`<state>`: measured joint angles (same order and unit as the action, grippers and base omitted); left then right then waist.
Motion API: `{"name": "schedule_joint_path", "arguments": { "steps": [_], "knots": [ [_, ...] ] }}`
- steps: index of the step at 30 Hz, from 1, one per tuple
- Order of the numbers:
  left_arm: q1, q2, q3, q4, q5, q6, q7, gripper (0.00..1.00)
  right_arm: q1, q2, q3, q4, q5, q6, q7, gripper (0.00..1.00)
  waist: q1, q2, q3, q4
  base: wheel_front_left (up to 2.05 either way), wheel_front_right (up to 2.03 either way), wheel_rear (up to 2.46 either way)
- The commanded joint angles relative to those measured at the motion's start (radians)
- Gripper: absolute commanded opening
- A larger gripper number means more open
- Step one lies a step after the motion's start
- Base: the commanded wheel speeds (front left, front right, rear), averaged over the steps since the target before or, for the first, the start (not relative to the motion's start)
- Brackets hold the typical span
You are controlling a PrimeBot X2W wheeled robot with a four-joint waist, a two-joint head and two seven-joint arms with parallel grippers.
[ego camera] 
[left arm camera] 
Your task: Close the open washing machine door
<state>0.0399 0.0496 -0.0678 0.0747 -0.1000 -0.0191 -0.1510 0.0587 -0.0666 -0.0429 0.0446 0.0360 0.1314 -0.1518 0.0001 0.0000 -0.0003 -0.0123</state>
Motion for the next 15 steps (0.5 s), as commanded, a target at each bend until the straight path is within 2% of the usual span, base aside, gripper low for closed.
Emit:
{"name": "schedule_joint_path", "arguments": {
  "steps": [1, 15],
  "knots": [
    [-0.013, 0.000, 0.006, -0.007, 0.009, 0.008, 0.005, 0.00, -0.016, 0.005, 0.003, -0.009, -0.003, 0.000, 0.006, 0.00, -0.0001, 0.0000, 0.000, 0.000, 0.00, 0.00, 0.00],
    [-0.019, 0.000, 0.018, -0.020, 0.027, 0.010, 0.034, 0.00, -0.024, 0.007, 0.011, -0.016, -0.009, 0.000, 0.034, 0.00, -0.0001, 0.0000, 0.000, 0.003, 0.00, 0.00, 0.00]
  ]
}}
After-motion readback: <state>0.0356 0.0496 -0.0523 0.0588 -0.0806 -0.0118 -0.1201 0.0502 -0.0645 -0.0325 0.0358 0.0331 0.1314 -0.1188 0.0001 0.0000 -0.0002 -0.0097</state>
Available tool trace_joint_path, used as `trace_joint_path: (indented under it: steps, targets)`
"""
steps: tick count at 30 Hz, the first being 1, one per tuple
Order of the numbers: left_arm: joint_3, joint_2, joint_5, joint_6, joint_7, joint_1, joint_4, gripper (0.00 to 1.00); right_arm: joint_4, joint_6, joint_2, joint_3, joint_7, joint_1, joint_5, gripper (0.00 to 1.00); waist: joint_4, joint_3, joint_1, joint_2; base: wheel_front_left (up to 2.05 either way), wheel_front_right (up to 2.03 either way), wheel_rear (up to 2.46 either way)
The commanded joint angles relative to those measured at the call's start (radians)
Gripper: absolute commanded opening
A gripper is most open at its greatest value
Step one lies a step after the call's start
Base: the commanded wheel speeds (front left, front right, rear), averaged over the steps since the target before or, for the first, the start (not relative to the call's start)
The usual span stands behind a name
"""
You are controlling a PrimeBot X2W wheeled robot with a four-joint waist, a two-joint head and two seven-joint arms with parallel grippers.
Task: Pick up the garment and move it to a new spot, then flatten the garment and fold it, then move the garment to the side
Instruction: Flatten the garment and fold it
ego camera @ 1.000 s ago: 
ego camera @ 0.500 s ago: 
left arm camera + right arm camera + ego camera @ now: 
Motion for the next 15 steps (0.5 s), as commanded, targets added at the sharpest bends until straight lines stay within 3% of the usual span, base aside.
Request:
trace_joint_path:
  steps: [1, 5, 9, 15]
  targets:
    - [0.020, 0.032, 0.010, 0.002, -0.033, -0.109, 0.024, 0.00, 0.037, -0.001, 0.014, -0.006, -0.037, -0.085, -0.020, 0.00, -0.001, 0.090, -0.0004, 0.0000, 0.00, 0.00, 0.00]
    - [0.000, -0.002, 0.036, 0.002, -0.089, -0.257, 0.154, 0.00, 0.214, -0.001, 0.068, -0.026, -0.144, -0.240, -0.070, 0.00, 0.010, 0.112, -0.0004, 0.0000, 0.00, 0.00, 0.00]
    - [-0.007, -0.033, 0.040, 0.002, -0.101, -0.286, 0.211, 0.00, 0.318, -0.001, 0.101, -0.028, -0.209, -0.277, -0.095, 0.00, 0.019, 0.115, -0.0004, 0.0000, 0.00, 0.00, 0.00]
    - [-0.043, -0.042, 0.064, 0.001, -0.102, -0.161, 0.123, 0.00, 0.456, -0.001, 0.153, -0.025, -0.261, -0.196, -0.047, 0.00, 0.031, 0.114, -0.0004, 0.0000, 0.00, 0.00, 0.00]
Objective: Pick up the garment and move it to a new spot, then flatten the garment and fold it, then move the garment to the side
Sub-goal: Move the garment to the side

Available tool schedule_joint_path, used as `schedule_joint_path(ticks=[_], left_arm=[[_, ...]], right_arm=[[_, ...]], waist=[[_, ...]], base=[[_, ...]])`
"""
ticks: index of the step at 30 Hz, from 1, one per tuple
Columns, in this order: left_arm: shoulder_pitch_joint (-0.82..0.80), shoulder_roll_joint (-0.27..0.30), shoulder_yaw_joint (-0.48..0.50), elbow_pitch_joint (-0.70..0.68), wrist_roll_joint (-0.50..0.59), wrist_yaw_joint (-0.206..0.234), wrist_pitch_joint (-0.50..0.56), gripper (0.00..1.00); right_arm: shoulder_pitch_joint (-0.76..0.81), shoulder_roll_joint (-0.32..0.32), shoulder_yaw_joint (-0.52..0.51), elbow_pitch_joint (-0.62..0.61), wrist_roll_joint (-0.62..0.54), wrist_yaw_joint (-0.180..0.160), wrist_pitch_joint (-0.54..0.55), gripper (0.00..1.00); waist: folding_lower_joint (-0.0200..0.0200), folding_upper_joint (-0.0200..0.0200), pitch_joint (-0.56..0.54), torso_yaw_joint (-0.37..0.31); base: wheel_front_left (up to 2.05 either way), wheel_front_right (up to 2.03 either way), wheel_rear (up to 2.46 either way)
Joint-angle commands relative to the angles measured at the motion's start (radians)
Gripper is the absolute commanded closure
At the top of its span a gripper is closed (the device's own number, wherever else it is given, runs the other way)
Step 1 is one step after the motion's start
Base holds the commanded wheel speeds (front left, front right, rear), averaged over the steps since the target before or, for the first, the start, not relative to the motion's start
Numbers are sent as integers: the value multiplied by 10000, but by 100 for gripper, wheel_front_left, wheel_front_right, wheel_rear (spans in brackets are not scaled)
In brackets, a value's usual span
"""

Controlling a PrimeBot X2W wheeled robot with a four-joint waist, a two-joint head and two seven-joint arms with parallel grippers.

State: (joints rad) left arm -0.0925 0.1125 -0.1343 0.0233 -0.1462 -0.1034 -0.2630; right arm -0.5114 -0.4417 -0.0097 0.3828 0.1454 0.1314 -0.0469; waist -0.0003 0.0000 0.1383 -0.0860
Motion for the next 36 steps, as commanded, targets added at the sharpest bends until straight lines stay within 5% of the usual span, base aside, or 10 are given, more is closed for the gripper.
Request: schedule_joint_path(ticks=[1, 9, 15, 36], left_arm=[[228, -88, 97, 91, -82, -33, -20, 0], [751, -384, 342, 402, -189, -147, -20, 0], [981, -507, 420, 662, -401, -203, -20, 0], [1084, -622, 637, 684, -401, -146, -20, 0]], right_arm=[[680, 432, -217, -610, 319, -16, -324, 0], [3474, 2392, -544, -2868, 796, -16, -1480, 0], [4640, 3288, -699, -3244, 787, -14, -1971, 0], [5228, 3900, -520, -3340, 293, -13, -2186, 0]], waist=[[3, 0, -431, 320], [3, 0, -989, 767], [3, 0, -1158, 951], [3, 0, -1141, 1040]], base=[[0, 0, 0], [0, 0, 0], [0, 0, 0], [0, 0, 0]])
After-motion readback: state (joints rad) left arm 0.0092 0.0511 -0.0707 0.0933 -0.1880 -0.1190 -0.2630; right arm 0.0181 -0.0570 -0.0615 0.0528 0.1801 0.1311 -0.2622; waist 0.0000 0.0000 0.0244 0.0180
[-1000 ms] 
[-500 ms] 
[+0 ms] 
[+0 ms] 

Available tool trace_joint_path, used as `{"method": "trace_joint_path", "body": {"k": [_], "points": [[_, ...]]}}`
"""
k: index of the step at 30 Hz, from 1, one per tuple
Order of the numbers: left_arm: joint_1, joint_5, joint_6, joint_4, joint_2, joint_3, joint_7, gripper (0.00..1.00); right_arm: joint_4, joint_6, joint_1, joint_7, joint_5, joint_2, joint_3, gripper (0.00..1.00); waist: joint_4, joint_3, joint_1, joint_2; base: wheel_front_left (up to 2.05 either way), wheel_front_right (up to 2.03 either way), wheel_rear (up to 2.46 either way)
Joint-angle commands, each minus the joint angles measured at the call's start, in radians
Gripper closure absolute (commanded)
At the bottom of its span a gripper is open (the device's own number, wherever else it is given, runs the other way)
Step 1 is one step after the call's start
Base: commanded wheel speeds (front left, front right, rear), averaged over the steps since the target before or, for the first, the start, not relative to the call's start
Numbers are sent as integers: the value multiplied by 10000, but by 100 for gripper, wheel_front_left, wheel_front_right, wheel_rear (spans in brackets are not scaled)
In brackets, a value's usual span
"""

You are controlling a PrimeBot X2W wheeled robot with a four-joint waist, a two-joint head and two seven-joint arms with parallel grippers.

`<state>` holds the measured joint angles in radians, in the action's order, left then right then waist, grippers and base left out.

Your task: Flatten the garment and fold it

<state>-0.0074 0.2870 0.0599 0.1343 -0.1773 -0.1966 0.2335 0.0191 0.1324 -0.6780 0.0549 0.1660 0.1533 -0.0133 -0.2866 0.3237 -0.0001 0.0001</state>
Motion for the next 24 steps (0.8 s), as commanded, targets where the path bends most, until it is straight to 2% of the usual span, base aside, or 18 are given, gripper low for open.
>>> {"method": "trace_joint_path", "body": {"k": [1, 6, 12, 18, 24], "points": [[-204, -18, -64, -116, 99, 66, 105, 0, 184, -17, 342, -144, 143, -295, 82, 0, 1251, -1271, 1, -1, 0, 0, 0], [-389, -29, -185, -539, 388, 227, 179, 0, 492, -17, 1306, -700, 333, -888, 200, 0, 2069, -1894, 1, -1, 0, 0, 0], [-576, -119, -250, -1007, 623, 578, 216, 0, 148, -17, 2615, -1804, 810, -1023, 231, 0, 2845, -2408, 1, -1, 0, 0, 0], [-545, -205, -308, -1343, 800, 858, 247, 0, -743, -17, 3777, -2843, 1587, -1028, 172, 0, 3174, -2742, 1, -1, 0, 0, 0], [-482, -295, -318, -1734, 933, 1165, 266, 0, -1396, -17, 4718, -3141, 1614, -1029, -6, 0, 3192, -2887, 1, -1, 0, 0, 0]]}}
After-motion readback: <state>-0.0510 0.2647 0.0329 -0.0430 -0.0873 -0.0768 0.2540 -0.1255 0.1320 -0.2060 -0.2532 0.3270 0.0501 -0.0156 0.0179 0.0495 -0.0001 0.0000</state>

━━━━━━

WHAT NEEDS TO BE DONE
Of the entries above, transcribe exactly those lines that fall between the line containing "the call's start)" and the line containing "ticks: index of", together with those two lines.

ANSWER BELOW
Base: the commanded wheel speeds (front left, front right, rear), averaged over the steps since the target before or, for the first, the start (not relative to the call's start)
The usual span stands behind a name
"""
You are controlling a PrimeBot X2W wheeled robot with a four-joint waist, a two-joint head and two seven-joint arms with parallel grippers.
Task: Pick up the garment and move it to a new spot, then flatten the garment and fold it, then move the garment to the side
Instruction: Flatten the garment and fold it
ego camera @ 1.000 s ago: 
ego camera @ 0.500 s ago: 
left arm camera + right arm camera + ego camera @ now: 
Motion for the next 15 steps (0.5 s), as commanded, targets added at the sharpest bends until straight lines stay within 3% of the usual span, base aside.
Request:
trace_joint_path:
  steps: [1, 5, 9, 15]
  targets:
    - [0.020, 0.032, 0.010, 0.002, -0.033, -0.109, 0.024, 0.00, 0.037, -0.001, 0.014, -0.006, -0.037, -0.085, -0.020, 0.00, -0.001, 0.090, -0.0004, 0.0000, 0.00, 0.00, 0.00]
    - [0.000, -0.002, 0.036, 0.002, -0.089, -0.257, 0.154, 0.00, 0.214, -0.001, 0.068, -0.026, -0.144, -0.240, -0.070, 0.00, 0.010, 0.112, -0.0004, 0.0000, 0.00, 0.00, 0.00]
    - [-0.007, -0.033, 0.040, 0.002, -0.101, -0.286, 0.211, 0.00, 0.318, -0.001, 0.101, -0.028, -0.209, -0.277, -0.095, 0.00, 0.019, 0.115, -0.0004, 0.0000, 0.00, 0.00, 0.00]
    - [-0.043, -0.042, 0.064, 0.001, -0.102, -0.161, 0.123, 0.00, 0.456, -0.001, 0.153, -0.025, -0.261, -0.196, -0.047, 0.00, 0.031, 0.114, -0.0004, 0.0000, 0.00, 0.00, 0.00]
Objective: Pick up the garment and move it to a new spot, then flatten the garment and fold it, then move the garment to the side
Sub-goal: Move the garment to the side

Available tool schedule_joint_path, used as `schedule_joint_path(ticks=[_], left_arm=[[_, ...]], right_arm=[[_, ...]], waist=[[_, ...]], base=[[_, ...]])`
"""
ticks: index of the step at 30 Hz, from 1, one per tuple

There is nothing more to this exercise.